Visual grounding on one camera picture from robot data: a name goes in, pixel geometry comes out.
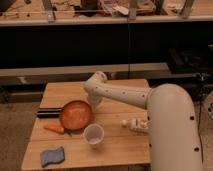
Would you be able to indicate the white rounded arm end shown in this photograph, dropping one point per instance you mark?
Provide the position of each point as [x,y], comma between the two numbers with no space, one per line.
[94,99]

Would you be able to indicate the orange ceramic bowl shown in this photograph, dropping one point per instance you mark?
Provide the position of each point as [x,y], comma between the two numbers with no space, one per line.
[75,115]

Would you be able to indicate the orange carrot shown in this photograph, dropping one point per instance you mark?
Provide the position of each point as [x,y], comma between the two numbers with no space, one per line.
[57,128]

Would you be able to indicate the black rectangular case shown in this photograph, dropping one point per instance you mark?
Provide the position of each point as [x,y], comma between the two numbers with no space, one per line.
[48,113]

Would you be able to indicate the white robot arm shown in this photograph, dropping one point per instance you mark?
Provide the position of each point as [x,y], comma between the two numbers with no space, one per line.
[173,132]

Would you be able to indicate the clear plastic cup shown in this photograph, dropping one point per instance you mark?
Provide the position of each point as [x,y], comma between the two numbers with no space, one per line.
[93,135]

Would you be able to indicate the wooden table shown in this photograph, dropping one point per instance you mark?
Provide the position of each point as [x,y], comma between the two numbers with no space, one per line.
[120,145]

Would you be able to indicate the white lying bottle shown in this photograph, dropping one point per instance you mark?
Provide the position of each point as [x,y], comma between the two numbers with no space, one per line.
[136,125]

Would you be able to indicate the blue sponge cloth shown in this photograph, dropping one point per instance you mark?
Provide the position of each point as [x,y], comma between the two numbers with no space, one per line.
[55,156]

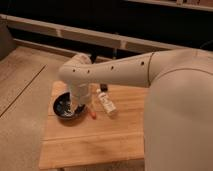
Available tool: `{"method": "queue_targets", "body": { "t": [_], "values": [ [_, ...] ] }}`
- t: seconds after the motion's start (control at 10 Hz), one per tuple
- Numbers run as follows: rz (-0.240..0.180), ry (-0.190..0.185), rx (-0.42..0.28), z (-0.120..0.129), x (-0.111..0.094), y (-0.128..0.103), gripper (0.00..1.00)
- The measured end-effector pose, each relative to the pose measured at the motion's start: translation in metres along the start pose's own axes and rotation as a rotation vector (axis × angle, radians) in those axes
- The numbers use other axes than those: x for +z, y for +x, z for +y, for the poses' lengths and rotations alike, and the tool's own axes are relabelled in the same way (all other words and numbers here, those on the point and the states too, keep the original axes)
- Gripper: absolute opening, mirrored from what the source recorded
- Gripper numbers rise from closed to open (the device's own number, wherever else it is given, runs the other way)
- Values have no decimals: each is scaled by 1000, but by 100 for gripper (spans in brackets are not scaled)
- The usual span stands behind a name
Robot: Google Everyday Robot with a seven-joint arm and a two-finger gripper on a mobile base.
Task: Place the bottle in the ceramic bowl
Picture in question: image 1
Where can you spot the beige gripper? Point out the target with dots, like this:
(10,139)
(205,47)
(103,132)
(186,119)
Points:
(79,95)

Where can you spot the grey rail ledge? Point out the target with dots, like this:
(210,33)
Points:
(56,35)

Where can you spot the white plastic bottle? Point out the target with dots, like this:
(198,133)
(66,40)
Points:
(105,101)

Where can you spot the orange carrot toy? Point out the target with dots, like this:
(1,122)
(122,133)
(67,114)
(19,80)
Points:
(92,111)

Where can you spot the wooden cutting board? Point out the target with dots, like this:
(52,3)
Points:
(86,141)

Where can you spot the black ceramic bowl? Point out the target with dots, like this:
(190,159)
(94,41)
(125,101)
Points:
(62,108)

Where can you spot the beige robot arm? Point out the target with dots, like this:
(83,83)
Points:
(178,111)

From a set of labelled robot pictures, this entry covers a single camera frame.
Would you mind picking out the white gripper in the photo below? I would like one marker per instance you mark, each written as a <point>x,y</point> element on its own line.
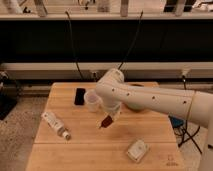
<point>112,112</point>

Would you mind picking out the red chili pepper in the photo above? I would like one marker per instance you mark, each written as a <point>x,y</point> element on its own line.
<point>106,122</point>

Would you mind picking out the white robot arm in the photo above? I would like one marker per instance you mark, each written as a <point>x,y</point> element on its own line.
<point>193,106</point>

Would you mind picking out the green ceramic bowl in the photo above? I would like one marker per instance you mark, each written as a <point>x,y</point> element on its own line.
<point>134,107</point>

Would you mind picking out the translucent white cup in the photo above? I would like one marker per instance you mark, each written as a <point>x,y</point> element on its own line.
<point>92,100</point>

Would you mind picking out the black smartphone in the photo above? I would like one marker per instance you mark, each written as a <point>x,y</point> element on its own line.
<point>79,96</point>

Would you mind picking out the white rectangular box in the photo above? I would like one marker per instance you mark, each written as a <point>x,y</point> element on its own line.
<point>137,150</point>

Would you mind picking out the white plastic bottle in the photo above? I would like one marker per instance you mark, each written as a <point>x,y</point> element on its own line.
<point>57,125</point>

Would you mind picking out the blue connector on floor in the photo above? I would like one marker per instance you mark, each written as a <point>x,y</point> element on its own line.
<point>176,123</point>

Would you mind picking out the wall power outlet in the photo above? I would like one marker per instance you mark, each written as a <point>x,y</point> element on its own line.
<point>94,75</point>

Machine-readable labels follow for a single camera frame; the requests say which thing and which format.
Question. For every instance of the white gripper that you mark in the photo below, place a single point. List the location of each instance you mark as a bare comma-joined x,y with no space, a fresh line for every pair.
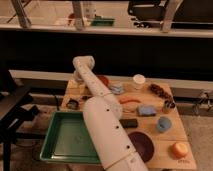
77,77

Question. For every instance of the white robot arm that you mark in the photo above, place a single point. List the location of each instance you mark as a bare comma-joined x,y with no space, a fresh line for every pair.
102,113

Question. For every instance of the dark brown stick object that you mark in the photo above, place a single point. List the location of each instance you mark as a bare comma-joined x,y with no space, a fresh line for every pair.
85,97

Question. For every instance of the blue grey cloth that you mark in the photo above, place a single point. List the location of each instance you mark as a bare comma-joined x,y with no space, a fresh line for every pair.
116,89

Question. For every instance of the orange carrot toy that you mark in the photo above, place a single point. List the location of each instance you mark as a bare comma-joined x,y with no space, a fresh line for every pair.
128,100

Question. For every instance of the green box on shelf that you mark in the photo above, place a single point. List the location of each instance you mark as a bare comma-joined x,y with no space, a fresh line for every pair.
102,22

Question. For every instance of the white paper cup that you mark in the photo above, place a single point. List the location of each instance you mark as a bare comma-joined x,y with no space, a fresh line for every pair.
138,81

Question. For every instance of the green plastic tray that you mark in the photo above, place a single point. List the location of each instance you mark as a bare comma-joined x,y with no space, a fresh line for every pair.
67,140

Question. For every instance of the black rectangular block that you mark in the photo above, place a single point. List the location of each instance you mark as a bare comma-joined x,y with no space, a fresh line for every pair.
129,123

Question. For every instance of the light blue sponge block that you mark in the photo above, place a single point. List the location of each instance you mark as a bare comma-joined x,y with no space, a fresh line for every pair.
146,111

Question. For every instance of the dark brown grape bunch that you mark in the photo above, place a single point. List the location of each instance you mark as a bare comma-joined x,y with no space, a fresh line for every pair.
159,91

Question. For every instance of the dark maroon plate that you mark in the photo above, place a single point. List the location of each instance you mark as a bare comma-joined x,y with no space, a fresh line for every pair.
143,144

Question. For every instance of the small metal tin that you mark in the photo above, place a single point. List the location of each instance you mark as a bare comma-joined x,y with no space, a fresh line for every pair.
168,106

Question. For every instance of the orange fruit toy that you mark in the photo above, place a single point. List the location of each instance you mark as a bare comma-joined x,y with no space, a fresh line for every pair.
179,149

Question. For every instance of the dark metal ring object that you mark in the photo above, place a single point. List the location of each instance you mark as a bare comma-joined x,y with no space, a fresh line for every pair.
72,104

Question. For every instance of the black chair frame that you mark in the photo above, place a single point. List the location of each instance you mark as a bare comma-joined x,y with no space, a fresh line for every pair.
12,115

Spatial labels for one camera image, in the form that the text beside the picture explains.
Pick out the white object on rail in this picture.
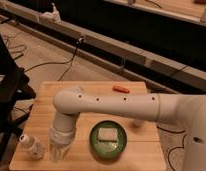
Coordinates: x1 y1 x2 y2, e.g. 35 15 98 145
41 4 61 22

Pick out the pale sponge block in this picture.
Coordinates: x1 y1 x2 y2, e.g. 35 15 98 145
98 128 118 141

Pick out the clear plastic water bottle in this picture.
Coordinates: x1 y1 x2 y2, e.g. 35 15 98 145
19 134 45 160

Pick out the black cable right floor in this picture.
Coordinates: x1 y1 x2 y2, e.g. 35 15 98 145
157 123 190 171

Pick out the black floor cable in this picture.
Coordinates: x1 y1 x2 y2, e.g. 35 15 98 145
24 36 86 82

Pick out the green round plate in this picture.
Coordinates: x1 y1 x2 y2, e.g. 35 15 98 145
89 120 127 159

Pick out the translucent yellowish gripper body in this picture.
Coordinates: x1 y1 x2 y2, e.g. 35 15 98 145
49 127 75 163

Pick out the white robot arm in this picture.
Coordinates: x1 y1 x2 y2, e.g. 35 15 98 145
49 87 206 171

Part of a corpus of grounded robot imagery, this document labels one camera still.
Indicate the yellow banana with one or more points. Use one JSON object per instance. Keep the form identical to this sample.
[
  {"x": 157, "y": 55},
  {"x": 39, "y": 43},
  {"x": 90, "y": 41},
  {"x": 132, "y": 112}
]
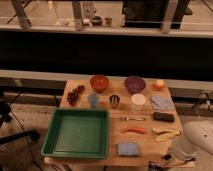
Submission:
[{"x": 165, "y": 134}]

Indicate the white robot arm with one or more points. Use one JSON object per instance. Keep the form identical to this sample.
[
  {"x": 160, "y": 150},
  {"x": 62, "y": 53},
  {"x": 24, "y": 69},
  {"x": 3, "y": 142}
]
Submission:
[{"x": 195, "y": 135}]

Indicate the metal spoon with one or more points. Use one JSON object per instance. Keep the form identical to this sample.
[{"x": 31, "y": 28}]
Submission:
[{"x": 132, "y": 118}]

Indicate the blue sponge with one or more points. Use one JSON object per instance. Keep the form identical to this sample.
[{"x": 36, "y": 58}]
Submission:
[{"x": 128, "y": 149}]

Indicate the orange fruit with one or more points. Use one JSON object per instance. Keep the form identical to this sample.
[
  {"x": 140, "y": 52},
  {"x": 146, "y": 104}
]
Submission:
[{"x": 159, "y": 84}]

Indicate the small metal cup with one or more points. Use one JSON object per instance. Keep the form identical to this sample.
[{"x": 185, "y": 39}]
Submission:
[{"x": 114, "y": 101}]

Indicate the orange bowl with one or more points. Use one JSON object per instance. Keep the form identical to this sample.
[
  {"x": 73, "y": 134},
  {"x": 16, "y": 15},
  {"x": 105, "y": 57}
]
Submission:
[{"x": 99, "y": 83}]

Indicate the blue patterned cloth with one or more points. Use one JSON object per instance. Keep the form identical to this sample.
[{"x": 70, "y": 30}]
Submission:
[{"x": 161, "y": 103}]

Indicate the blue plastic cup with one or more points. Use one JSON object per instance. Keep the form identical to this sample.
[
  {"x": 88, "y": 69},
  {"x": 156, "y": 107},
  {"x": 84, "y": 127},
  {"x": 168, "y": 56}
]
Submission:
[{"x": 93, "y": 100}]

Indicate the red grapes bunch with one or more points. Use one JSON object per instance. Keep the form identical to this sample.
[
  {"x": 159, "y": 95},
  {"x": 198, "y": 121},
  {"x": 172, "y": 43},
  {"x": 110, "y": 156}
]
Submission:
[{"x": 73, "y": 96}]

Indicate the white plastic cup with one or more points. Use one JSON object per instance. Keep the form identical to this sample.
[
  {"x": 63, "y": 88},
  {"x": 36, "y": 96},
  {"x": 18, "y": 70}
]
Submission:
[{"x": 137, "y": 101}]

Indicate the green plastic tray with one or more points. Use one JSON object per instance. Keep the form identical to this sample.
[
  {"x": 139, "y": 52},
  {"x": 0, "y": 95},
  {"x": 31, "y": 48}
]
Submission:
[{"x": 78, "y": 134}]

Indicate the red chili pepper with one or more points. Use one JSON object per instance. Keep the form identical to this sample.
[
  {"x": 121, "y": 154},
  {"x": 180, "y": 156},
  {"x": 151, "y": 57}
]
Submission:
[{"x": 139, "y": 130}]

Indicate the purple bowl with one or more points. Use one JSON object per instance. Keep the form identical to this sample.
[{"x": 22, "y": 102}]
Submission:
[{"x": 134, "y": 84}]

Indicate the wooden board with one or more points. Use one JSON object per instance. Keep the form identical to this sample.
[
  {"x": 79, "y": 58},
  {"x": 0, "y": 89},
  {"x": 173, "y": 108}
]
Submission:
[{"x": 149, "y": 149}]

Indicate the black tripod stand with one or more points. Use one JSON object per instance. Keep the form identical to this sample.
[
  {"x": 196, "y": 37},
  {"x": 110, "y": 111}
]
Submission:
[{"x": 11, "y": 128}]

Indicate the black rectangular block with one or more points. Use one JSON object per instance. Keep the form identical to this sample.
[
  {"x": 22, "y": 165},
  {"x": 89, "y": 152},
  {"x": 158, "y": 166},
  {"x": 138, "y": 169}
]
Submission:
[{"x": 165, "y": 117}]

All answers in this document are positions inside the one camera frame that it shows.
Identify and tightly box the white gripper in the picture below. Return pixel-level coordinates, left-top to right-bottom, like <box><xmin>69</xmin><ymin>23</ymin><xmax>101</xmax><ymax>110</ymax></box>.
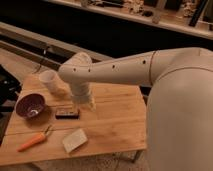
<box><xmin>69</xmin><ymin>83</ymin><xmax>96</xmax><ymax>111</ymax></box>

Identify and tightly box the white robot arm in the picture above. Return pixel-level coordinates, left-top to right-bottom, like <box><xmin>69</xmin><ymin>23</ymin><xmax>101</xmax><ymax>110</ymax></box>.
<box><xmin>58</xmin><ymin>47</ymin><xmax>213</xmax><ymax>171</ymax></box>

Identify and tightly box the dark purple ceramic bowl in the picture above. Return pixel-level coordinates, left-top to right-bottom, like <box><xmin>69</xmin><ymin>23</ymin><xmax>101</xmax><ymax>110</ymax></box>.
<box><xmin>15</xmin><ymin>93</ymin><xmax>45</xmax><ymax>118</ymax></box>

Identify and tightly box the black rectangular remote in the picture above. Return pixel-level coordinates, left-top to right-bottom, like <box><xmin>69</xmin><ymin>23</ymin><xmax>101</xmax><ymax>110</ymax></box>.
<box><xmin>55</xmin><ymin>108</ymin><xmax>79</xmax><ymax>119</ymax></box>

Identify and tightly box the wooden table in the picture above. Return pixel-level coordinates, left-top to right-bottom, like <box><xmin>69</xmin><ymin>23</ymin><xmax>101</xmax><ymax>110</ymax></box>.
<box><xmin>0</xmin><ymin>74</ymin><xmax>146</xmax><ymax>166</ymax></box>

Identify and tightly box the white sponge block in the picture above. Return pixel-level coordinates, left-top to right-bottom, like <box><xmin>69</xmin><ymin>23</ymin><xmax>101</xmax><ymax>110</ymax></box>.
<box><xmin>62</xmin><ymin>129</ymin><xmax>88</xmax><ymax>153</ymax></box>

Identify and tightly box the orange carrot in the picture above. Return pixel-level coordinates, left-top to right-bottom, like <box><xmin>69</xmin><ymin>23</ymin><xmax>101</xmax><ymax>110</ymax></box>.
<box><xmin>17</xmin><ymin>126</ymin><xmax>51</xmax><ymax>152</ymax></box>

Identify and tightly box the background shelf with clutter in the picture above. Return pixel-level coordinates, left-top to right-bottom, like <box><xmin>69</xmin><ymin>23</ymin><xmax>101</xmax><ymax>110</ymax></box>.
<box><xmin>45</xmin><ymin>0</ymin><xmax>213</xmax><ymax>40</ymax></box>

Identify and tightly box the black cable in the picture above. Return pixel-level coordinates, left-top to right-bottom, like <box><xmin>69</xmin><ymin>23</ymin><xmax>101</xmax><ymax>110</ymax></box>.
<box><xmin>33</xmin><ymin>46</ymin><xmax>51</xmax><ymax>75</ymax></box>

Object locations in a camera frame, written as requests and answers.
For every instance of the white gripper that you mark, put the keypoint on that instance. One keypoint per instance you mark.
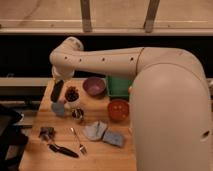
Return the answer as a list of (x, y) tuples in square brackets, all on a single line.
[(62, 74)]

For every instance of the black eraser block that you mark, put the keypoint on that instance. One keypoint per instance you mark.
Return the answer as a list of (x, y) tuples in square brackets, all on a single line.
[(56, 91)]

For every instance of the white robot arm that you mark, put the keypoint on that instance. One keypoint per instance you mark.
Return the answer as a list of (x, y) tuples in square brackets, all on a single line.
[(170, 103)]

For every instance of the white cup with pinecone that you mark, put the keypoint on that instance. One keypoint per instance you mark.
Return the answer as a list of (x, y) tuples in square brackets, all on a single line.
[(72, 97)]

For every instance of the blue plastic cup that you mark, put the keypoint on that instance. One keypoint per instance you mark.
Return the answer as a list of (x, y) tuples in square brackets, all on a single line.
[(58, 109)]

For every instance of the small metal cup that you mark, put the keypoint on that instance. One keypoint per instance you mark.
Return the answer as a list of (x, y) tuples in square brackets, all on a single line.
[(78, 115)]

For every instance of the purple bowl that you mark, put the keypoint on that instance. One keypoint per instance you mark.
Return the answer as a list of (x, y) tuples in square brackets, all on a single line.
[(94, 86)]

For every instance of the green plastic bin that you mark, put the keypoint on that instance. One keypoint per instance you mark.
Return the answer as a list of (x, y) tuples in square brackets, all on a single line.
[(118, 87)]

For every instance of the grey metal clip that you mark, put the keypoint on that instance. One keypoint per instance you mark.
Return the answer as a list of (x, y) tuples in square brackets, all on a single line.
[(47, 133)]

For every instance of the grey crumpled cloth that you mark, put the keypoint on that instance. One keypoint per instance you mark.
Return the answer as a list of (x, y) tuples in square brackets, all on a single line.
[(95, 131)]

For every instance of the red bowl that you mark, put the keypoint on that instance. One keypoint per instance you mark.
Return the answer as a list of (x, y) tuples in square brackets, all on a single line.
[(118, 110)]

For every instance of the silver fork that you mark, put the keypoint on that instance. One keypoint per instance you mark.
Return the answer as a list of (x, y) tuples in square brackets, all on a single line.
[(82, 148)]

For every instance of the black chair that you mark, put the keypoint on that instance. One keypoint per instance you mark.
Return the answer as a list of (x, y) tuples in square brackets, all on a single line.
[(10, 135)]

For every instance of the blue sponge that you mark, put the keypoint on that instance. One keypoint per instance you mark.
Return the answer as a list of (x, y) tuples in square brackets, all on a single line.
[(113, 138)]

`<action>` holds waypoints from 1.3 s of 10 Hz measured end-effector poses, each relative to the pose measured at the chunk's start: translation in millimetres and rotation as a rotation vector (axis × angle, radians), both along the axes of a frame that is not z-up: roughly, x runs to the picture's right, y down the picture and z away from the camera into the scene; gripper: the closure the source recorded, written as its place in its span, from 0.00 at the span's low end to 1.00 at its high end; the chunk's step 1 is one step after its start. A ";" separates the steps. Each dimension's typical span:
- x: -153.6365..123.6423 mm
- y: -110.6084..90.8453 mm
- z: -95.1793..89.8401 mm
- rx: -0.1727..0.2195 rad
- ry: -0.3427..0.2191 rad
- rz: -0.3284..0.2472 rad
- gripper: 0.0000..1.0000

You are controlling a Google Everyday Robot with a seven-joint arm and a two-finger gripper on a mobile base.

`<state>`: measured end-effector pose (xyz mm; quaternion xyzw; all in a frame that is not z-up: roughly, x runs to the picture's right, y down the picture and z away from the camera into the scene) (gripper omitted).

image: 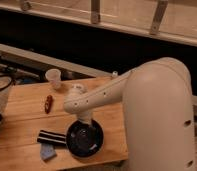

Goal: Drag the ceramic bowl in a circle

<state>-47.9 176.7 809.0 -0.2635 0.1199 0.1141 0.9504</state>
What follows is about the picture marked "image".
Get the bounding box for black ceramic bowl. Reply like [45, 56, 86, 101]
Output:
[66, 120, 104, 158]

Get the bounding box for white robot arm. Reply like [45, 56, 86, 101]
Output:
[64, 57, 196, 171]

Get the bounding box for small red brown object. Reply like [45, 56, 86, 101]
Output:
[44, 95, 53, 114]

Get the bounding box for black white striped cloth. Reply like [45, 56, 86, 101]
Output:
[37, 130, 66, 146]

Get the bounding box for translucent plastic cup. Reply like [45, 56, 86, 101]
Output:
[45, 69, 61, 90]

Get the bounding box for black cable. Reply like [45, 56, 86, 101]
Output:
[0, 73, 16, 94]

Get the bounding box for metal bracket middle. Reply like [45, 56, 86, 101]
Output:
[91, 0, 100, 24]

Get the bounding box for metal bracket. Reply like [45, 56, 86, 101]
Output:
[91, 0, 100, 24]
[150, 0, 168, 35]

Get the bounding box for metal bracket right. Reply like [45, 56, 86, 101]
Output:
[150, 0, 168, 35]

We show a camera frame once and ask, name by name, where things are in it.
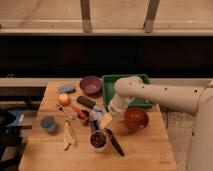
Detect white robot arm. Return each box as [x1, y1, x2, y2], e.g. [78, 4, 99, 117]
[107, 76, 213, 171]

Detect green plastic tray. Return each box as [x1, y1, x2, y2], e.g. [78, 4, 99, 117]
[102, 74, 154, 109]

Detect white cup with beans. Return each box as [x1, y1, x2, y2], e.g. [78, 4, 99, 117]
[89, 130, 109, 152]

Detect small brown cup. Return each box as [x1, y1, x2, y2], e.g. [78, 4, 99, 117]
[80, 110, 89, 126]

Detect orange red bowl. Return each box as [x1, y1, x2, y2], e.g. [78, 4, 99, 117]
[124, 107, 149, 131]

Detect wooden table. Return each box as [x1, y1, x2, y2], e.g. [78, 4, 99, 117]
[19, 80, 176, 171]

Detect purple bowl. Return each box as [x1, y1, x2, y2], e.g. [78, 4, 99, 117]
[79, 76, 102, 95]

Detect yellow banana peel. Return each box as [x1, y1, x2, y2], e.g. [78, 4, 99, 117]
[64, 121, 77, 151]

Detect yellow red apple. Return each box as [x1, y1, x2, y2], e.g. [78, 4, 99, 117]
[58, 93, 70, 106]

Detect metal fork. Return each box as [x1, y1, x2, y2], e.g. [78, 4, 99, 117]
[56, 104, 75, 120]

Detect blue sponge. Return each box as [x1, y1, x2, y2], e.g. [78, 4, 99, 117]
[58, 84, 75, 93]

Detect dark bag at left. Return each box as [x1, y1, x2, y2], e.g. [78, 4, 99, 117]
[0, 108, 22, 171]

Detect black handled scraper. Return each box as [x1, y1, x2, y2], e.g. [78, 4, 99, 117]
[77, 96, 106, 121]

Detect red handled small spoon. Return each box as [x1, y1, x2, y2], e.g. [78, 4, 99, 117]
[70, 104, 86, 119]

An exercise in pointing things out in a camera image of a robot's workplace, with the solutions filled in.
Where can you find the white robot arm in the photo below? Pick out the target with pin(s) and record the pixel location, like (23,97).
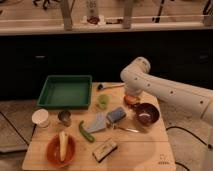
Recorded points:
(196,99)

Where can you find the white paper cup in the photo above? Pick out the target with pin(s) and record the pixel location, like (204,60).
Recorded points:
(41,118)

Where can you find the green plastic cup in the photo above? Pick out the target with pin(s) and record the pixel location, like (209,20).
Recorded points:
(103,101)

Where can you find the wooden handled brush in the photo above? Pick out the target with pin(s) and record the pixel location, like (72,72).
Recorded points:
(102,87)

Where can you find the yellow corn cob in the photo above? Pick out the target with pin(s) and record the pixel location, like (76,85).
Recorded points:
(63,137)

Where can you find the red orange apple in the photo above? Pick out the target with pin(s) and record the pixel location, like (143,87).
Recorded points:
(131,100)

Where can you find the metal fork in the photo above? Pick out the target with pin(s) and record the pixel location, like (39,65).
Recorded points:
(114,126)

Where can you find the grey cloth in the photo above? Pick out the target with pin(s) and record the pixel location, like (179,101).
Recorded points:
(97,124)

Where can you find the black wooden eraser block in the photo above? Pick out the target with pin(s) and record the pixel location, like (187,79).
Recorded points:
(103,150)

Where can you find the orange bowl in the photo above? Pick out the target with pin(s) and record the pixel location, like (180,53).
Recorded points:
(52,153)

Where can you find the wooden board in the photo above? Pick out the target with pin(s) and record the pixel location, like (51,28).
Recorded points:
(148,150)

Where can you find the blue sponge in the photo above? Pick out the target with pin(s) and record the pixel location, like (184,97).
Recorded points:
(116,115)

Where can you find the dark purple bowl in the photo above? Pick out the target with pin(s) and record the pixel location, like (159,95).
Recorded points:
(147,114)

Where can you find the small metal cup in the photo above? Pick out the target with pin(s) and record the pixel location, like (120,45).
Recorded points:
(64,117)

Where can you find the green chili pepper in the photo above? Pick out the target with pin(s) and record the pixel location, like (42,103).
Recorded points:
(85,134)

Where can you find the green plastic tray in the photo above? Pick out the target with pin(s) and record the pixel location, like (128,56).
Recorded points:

[EXERCISE AIM]: What lines in the material above contain the word "other"? Copy them out.

[EXERCISE RESULT]:
- The numbers use other axes than those: x for +z, y for +x, z for +y, for the poses' lengths and rotations alike, and the tool's own axes are relabelled in the same way (all other words and numbers here, those on the point and the states too, keep the original axes)
- Gripper numbers rise from closed to open (the device's own number, wherever else it is given, runs the other way)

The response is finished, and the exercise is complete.